◆ **Goal of the exercise**
Look below for the line containing "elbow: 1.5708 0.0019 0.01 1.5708"; from there through the line containing "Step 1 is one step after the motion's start", both lines included, please set down each line exactly and nothing else.

◆ **Source data**
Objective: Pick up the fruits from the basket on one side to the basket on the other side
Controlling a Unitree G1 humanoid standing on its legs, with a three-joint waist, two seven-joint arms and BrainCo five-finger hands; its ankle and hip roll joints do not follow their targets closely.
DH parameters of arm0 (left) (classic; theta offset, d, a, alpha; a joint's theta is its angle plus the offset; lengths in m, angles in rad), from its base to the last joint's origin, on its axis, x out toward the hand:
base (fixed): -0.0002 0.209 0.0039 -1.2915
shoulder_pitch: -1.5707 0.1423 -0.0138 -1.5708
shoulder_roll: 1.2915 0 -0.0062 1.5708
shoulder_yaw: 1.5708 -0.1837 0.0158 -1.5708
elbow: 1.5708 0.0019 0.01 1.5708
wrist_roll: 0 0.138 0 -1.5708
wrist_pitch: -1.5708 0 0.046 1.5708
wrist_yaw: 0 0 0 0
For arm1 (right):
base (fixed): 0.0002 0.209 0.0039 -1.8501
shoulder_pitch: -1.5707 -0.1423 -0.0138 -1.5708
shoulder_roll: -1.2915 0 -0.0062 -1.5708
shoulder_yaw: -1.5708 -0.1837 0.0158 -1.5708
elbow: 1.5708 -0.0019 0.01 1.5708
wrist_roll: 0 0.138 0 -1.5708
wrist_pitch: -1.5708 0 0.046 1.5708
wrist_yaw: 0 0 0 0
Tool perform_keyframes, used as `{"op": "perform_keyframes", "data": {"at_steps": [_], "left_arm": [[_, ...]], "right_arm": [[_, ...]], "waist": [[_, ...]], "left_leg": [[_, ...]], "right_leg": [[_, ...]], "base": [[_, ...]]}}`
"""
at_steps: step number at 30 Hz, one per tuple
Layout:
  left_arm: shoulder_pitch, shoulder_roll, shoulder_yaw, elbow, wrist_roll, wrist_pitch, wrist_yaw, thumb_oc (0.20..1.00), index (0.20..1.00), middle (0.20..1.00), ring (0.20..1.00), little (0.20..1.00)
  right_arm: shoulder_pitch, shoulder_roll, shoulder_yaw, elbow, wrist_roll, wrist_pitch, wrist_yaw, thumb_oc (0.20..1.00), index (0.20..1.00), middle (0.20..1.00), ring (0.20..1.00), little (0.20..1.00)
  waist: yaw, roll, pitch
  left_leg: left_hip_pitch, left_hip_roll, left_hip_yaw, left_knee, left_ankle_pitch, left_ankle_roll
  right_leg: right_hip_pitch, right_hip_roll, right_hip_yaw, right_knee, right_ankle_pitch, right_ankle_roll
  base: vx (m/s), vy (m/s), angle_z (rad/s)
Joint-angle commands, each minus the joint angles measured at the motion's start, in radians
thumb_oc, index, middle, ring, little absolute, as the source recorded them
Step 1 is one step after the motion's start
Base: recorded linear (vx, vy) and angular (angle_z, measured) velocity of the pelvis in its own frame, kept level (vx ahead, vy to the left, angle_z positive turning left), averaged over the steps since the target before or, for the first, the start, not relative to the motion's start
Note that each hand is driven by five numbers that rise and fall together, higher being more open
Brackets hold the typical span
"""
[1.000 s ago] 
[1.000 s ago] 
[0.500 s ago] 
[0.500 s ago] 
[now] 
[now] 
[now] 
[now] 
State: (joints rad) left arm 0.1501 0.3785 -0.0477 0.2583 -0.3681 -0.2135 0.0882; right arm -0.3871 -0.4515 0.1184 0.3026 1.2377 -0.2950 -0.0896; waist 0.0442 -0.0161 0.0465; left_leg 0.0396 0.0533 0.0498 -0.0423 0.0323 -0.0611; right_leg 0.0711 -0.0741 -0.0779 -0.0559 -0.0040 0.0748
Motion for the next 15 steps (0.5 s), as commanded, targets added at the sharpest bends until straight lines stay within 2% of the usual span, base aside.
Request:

◆ **Output of the task**
elbow: 1.5708 0.0019 0.01 1.5708
wrist_roll: 0 0.138 0 -1.5708
wrist_pitch: -1.5708 0 0.046 1.5708
wrist_yaw: 0 0 0 0
For arm1 (right):
base (fixed): 0.0002 0.209 0.0039 -1.8501
shoulder_pitch: -1.5707 -0.1423 -0.0138 -1.5708
shoulder_roll: -1.2915 0 -0.0062 -1.5708
shoulder_yaw: -1.5708 -0.1837 0.0158 -1.5708
elbow: 1.5708 -0.0019 0.01 1.5708
wrist_roll: 0 0.138 0 -1.5708
wrist_pitch: -1.5708 0 0.046 1.5708
wrist_yaw: 0 0 0 0
Tool perform_keyframes, used as `{"op": "perform_keyframes", "data": {"at_steps": [_], "left_arm": [[_, ...]], "right_arm": [[_, ...]], "waist": [[_, ...]], "left_leg": [[_, ...]], "right_leg": [[_, ...]], "base": [[_, ...]]}}`
"""
at_steps: step number at 30 Hz, one per tuple
Layout:
  left_arm: shoulder_pitch, shoulder_roll, shoulder_yaw, elbow, wrist_roll, wrist_pitch, wrist_yaw, thumb_oc (0.20..1.00), index (0.20..1.00), middle (0.20..1.00), ring (0.20..1.00), little (0.20..1.00)
  right_arm: shoulder_pitch, shoulder_roll, shoulder_yaw, elbow, wrist_roll, wrist_pitch, wrist_yaw, thumb_oc (0.20..1.00), index (0.20..1.00), middle (0.20..1.00), ring (0.20..1.00), little (0.20..1.00)
  waist: yaw, roll, pitch
  left_leg: left_hip_pitch, left_hip_roll, left_hip_yaw, left_knee, left_ankle_pitch, left_ankle_roll
  right_leg: right_hip_pitch, right_hip_roll, right_hip_yaw, right_knee, right_ankle_pitch, right_ankle_roll
  base: vx (m/s), vy (m/s), angle_z (rad/s)
Joint-angle commands, each minus the joint angles measured at the motion's start, in radians
thumb_oc, index, middle, ring, little absolute, as the source recorded them
Step 1 is one step after the motion's start

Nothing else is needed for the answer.